Start of Data provided
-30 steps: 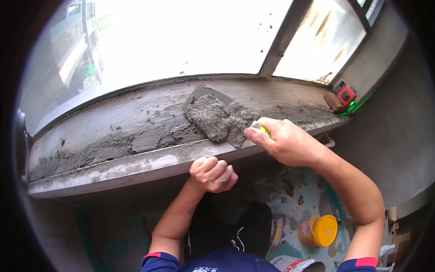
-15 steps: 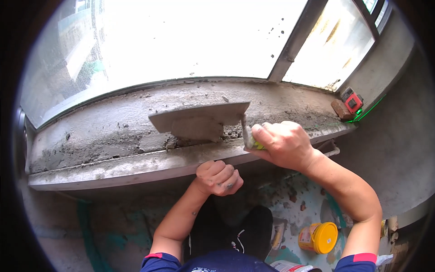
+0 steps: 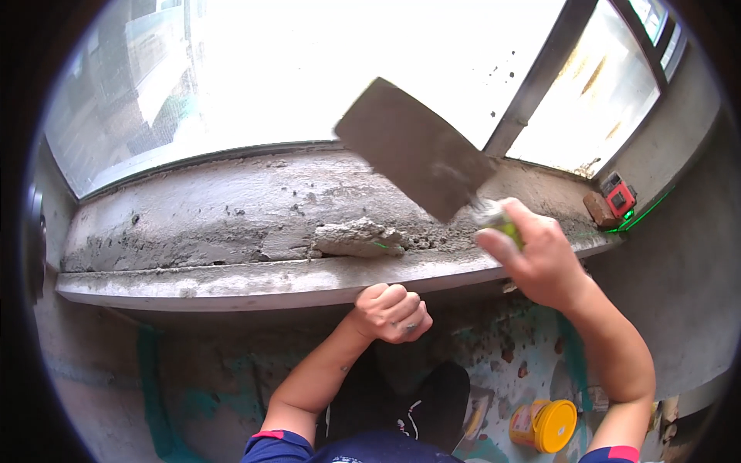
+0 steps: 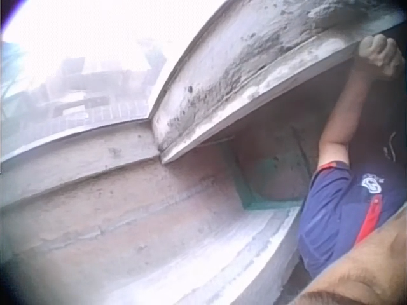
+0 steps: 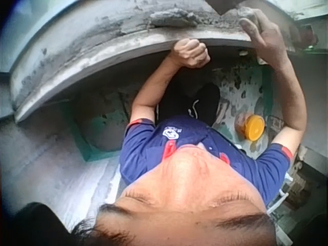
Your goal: The person applies plaster to the edges of a concrete wall and window sill using a trowel and a hawk, smoothing the material along the corners and surfaces.
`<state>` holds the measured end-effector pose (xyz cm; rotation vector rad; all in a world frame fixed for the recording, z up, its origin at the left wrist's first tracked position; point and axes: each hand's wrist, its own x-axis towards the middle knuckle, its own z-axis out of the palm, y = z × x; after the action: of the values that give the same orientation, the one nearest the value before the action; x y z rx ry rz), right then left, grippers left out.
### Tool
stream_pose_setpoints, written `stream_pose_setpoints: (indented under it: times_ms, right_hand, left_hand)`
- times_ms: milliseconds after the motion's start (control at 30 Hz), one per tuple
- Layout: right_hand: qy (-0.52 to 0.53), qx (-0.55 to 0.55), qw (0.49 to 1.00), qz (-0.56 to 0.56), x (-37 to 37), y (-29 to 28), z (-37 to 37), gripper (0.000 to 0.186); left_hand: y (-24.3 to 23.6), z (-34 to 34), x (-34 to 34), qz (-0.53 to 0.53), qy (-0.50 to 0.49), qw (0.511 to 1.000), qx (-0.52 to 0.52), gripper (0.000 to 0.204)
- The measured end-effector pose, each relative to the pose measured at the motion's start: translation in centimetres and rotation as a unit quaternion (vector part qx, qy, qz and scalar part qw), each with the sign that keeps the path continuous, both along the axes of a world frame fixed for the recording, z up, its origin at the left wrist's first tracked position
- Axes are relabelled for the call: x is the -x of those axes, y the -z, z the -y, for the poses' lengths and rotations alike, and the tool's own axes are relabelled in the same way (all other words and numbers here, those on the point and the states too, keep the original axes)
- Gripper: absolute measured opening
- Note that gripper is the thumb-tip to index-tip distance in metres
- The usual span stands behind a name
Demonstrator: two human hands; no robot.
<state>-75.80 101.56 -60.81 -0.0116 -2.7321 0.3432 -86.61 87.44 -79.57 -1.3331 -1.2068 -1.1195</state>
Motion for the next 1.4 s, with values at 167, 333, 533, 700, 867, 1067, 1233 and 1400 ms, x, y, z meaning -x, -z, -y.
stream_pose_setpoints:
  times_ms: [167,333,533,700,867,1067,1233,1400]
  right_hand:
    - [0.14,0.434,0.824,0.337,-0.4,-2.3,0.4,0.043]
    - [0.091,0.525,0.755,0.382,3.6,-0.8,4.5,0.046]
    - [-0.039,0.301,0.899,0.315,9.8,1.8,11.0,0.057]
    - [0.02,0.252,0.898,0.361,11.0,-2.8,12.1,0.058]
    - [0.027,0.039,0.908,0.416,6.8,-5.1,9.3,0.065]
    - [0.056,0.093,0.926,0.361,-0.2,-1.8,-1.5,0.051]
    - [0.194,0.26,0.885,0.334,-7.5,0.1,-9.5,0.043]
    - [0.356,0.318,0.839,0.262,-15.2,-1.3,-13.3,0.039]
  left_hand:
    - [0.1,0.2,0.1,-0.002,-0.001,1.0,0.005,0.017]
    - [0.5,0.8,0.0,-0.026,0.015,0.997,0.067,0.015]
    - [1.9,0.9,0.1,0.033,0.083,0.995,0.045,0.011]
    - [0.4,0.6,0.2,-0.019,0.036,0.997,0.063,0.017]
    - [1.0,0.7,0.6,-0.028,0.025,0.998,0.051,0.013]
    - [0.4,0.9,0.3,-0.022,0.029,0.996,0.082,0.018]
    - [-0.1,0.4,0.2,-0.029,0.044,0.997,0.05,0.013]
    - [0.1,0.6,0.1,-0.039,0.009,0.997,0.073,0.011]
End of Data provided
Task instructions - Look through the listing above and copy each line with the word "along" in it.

Answer to this problem -
Your goal: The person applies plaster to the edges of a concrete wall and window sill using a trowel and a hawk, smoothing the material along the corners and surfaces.
- The measured end-effector pose, each relative to the pose measured at the motion's start: translation in centimetres and rotation as a unit quaternion (vector part qx, qy, qz and scalar part qw), each with the sign that keeps the path continuous, both along the axes of a world frame fixed for the recording, z up, its origin at the left wrist's first tracked position

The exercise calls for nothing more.